LGSS Law’s finances are being ‘closely monitored’ by the board and shareholders – which include the council and neighbouring authorities Cambridgeshire County Council and Central Bedfordshire Council – because ‘recovery of sums are at risk’.
A finance report to go before the Conservative-run cabinet on Tuesday (May 14) says there have been “a number of long-standing, historic billing issues between LGSS Law and Northamptonshire County Council and the council continues to work with LGSS Law to resolve these outstanding queries as a priority, making payment for services which can be suitably evidenced.”
A £1 million overdraft given by the council to the social enterprise law firm when it was set up in 2015 has not been repaid and according to the report ‘ at present the organisation is relying on this resource for working capital.’
The law firm, whose head office is in Huntingdon and has employed up to 150 solicitors, also owes NCC £1.78 million.
£1.55 million of this sum is linked to historic recharges of agency workers dating back to the 2015-16 financial year.
Leader of the opposition Councillor Bob Scott said it was a mistake for the council to set up the company in the first place.
He said: “The monitoring of it has clearly been lax.

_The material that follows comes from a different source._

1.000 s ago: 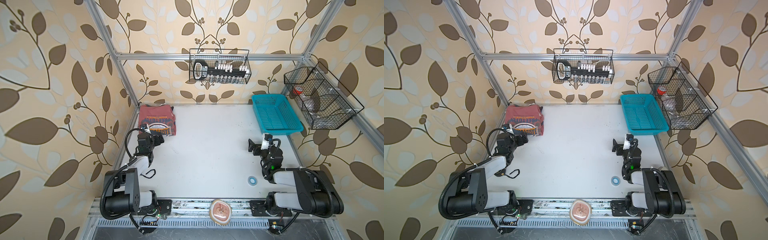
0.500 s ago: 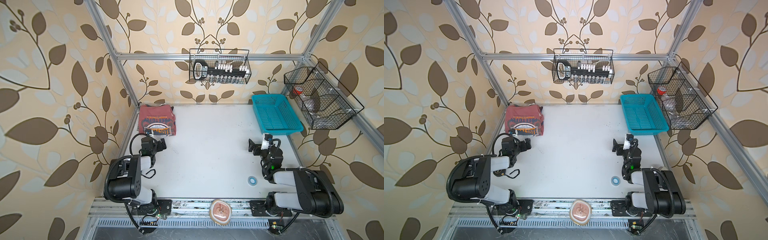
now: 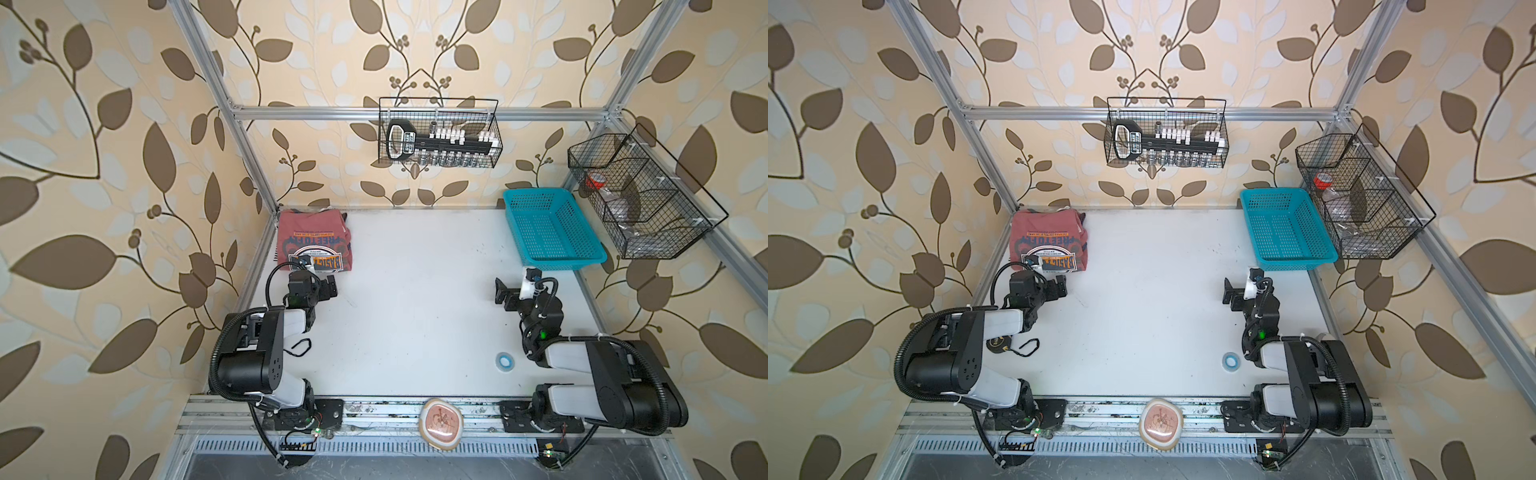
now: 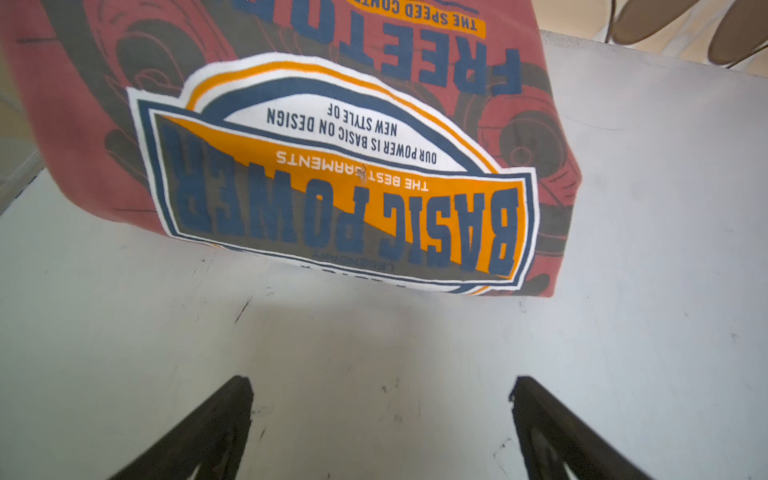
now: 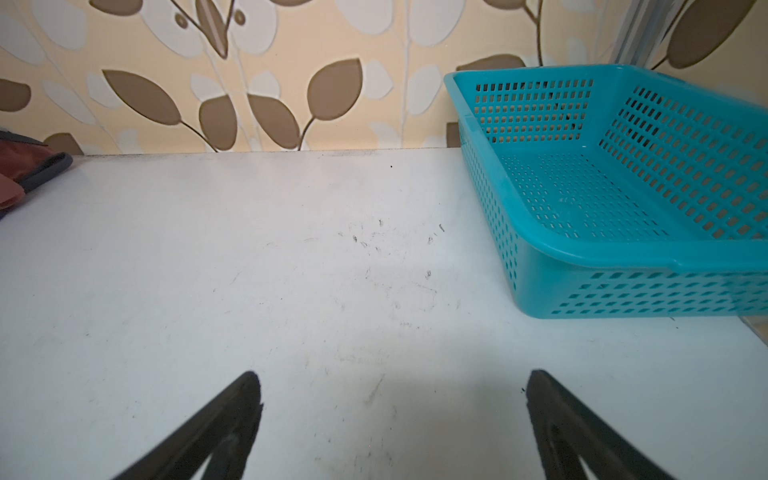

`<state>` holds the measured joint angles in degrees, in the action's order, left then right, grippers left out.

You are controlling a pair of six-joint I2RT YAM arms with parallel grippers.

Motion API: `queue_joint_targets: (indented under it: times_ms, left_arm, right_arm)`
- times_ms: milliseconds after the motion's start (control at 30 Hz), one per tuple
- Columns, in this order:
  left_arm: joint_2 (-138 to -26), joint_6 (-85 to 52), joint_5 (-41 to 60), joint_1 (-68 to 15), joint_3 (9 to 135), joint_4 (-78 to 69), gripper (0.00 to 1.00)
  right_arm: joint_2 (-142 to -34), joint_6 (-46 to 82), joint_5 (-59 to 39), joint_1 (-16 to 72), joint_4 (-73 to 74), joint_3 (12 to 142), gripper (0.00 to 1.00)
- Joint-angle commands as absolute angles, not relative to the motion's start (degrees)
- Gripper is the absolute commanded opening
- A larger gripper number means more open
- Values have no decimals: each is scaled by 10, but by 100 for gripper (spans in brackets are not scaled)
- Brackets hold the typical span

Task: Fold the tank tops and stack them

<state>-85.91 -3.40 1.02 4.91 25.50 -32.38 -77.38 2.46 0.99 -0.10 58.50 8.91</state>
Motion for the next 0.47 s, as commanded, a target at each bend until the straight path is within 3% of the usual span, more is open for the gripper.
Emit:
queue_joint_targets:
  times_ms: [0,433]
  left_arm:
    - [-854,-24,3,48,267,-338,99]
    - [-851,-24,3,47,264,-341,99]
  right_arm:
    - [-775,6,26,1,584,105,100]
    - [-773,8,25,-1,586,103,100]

LGSS, was the brainchild of former chief executive Paul Blantern and clearly has not worked out.
“This is public money and it should have been under constant review. There has been a lot of issues and the fees kept going up and up. It has been a mis-managed venture.”

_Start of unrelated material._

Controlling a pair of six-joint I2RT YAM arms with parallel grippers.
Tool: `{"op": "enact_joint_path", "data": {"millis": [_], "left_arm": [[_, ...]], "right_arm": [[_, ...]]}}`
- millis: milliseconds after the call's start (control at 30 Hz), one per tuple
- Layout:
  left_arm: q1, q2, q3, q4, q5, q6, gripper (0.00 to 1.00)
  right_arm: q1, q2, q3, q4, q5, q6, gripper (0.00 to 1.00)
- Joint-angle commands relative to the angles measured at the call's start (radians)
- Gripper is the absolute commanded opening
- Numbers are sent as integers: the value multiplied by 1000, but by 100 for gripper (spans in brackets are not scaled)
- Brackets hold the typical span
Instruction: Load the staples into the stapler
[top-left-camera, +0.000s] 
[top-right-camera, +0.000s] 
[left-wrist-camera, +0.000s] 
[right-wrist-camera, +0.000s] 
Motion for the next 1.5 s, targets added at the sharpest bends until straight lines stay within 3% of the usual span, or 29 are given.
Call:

The council is making a provision for £356,000 which is 20 per cent of the overdraft and debt, in case it cannot be recovered.
Leader of the Liberal Democrat group Councillor Chris Stanbra said ‘there are questions that need to be answered’.

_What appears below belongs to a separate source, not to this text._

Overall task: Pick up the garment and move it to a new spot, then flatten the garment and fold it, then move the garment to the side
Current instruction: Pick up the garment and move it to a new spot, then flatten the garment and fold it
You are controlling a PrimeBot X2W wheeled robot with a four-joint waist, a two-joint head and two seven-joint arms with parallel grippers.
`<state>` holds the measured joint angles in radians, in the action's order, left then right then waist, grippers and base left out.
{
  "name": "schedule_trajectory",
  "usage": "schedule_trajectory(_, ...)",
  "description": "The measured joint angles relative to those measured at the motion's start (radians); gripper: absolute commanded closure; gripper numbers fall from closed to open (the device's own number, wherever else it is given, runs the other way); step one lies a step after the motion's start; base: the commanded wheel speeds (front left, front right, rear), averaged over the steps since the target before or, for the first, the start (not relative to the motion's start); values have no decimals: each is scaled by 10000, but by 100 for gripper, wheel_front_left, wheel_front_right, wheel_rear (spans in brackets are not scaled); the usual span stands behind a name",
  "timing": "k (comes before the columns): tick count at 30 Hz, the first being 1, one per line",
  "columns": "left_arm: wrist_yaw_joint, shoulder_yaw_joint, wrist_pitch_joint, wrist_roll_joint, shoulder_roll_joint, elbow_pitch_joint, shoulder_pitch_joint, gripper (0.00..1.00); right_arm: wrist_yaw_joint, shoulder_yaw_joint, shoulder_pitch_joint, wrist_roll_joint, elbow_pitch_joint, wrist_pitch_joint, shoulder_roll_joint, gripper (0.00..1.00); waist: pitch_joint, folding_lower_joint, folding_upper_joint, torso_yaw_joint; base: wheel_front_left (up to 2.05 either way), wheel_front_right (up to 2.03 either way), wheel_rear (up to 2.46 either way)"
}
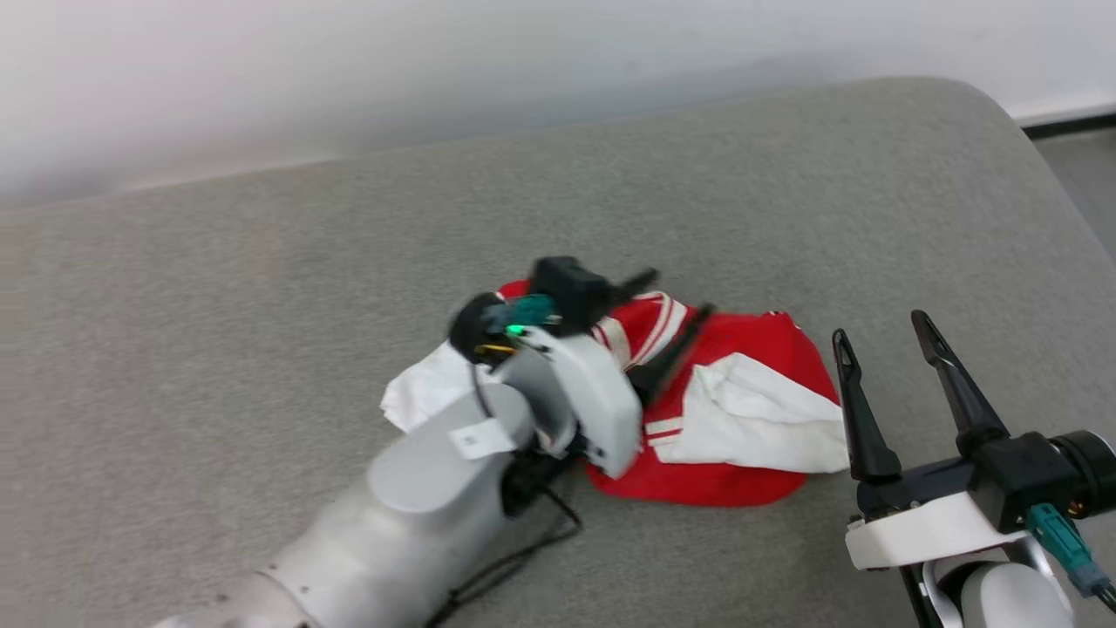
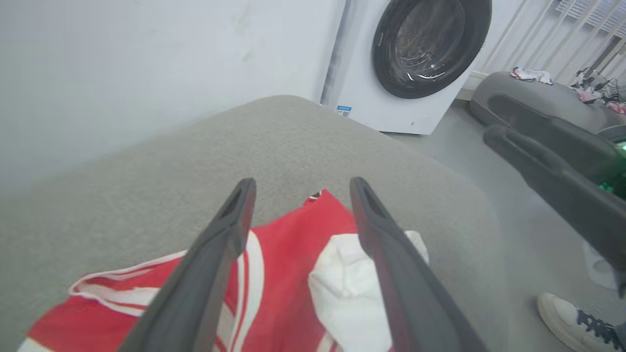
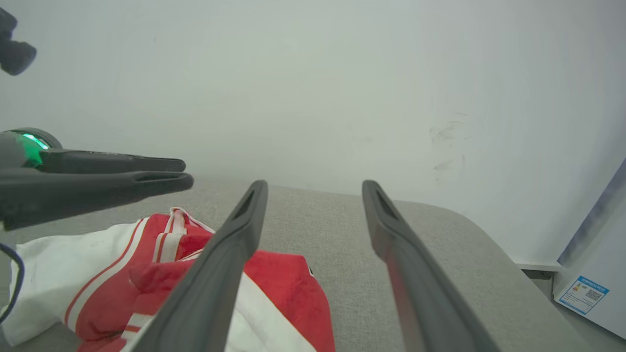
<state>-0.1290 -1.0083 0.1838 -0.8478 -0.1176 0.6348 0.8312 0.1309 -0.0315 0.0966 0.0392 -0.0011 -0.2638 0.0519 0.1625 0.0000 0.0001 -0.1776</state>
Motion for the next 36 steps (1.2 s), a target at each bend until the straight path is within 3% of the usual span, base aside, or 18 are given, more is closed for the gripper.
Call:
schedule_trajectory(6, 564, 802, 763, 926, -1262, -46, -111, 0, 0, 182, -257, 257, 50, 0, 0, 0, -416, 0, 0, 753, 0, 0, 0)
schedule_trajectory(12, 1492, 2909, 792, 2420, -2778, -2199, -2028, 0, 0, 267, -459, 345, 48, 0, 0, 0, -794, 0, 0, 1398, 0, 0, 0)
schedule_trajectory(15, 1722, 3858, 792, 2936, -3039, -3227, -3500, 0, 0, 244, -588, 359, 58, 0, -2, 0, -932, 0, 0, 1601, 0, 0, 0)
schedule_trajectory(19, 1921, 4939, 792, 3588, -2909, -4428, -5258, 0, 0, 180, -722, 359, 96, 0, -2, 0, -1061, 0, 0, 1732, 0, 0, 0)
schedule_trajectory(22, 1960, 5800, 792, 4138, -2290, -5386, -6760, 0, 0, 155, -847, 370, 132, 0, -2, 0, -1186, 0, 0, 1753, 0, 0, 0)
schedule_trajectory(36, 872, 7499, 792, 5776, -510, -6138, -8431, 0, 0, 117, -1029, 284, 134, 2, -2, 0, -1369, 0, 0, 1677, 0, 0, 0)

He said: “Someone has taken their eye off the ball when it comes to dealing with LGSS Law. When the overdraft was first given there should have been a repayment schedule put in place.
“Someone needs to explain how it has come to this to ensure that it does not happen again.”
The company has lost a contract recently. As of last month, East Northamptonshire Council (ENC) moved its legal contract from LGSS Law to District Law.
An ENC council report said the decision had been made because ‘while legal advice had been generally good’ there had been issues with high staff turnover, untimely advice and late invoices.
From its inception, the social enterprise, which was one of the first of its kind in the country, was run by Quentin Baker. Mr Baker left LGSS Law in May 2018.
The organisation’s interim executive director Debbie Carter-Hughes has been contacted for comment.